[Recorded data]
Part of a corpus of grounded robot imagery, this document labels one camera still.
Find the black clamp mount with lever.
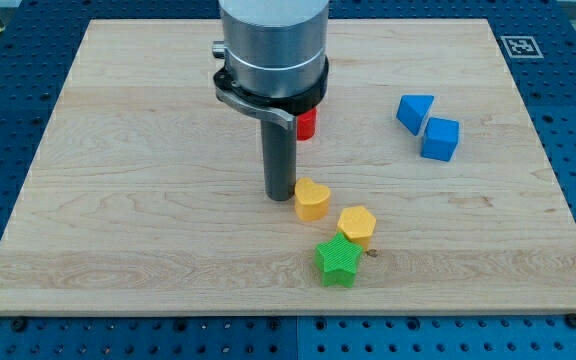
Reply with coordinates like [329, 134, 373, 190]
[213, 58, 329, 130]

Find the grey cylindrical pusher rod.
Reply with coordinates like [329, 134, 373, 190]
[260, 121, 297, 201]

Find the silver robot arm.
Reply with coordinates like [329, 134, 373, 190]
[212, 0, 329, 201]

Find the yellow hexagon block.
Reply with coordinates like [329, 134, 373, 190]
[337, 205, 376, 251]

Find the red cylinder block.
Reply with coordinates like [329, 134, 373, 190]
[297, 107, 317, 141]

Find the yellow heart block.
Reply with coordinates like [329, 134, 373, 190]
[294, 177, 331, 222]

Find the blue triangle block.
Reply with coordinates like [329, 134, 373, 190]
[396, 94, 435, 136]

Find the green star block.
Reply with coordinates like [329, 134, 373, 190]
[314, 232, 363, 288]

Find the wooden board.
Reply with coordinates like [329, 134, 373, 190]
[0, 19, 576, 317]

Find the blue cube block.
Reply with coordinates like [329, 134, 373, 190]
[421, 117, 460, 162]

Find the white fiducial marker tag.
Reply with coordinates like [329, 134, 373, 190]
[501, 35, 543, 59]

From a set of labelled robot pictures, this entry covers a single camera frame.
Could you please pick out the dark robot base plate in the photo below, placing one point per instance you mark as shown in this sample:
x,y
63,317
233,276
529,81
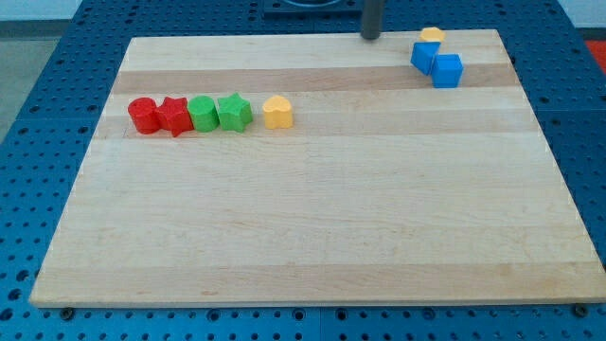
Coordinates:
x,y
279,8

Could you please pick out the blue triangle block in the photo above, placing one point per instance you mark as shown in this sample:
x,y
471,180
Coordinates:
x,y
423,55

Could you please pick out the blue cube block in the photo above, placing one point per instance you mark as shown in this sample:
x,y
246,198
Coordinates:
x,y
447,71

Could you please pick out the red star block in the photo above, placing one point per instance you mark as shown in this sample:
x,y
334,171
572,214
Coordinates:
x,y
174,116

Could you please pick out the green cylinder block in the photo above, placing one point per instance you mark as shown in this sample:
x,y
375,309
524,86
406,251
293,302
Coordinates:
x,y
203,114

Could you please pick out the red cylinder block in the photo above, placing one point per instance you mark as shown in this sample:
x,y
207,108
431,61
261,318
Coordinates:
x,y
142,113

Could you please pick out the green star block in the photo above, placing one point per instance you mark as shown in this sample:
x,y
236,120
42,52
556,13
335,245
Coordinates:
x,y
235,113

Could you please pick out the yellow heart block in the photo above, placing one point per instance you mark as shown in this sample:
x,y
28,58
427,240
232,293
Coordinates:
x,y
278,113

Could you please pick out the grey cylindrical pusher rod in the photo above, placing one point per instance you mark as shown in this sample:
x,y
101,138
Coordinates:
x,y
372,19

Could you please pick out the wooden board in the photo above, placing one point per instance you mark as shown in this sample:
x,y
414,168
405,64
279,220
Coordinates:
x,y
386,190

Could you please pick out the yellow hexagon block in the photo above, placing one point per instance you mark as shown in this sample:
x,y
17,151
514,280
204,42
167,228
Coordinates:
x,y
432,34

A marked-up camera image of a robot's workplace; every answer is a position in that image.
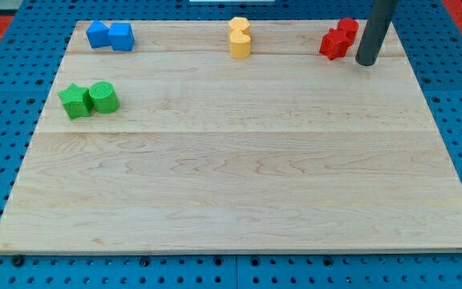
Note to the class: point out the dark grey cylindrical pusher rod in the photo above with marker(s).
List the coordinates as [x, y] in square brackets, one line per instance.
[375, 31]

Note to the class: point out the green star block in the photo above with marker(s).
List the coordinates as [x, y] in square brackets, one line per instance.
[76, 101]

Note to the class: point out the red star block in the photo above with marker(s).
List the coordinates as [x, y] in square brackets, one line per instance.
[334, 44]

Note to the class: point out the yellow heart block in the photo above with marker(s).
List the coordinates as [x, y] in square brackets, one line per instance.
[239, 45]

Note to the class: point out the green cylinder block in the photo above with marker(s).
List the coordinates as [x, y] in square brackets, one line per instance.
[104, 98]

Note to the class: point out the red cylinder block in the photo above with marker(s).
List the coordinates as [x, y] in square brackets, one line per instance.
[351, 27]

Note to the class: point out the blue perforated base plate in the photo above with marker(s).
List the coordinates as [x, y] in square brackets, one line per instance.
[30, 54]

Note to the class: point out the blue cube block left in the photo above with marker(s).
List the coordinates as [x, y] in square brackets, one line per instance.
[97, 35]

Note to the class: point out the light wooden board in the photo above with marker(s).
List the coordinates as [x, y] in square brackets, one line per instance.
[284, 152]

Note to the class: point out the blue cube block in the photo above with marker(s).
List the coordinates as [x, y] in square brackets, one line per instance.
[121, 36]
[97, 35]

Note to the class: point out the yellow hexagon block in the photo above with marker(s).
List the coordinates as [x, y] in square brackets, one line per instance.
[239, 24]

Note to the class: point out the blue cube block right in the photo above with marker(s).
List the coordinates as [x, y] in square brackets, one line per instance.
[121, 36]

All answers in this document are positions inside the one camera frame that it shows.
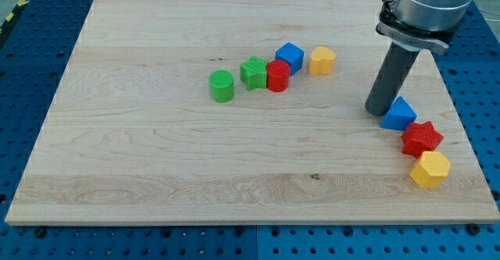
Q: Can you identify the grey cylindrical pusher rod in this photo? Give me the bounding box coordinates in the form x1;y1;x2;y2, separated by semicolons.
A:
365;42;419;116

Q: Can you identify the blue triangle block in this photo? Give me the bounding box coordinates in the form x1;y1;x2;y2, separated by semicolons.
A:
380;97;417;131

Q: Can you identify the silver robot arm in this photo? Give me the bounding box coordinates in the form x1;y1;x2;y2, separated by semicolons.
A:
365;0;473;116

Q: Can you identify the red star block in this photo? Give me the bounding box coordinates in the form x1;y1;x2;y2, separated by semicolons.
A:
401;121;444;158

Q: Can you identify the green star block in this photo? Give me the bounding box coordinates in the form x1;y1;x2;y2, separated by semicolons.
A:
240;55;269;91

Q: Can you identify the yellow heart block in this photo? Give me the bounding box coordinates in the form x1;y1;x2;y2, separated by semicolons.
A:
308;46;337;76

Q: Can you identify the blue cube block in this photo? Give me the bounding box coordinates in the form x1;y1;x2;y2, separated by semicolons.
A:
275;42;305;76

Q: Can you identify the yellow hexagon block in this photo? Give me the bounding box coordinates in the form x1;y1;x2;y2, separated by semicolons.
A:
409;151;452;188

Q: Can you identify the red cylinder block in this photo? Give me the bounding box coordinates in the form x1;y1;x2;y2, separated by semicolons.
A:
266;59;291;92

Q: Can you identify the wooden board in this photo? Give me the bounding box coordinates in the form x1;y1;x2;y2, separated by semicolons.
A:
5;0;499;226

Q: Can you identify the green cylinder block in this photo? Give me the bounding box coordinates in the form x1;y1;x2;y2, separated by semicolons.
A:
209;69;234;103

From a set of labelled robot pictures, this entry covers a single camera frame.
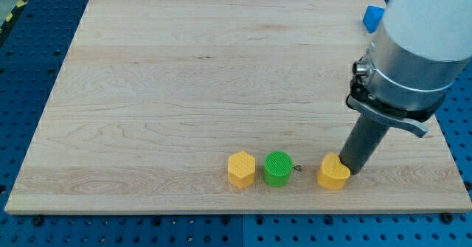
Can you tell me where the black bolt front right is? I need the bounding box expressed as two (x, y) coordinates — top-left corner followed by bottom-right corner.
(440, 212), (454, 224)

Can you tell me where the green cylinder block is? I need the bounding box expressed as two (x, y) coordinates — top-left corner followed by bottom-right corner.
(263, 151), (293, 187)

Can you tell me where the yellow heart block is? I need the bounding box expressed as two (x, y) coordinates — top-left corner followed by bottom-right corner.
(316, 153), (351, 190)

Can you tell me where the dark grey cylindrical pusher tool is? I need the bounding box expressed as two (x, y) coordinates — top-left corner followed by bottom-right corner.
(339, 115), (389, 175)

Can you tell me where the blue cube block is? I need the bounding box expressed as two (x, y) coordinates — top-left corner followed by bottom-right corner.
(362, 5), (385, 33)

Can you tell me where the black bolt front left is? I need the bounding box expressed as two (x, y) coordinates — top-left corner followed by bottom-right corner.
(31, 215), (44, 226)

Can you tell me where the yellow hexagon block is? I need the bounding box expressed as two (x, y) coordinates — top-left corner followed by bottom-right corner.
(227, 151), (256, 189)

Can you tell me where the black bolt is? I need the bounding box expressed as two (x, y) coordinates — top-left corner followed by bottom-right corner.
(440, 212), (454, 224)
(31, 215), (44, 226)

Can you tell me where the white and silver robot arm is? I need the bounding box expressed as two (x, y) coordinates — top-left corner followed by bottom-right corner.
(347, 0), (471, 137)

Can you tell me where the light wooden board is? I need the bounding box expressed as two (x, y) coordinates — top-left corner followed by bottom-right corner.
(5, 0), (471, 215)

PROBLEM REQUIREMENTS: Read through the lines above and collect those that contain the string "Note".

ANSWER TO THIS EXERCISE:
Note to the class: point out the dark grey cylindrical pusher rod in the photo above with marker(s).
Note to the class: point out the green star block in the photo above with marker(s).
Note to the class: point out the red star block in the photo above with marker(s).
Note to the class: point out the yellow heart block in the photo above with marker(s).
Note to the class: point out the green cylinder block in the photo above with marker(s).
Note to the class: point out the red cylinder block in the photo above with marker(s).
Note to the class: point out the blue perforated base plate in the photo above with marker(s).
Note to the class: point out the blue cube block left in the photo above with marker(s).
Note to the class: point out the light wooden board in the photo above with marker(s).
Note to the class: point out the blue cube block in the photo above with marker(s).
Note to the class: point out the yellow hexagon block in the photo above with marker(s).
Note to the class: point out the blue cube block right in the photo above with marker(s).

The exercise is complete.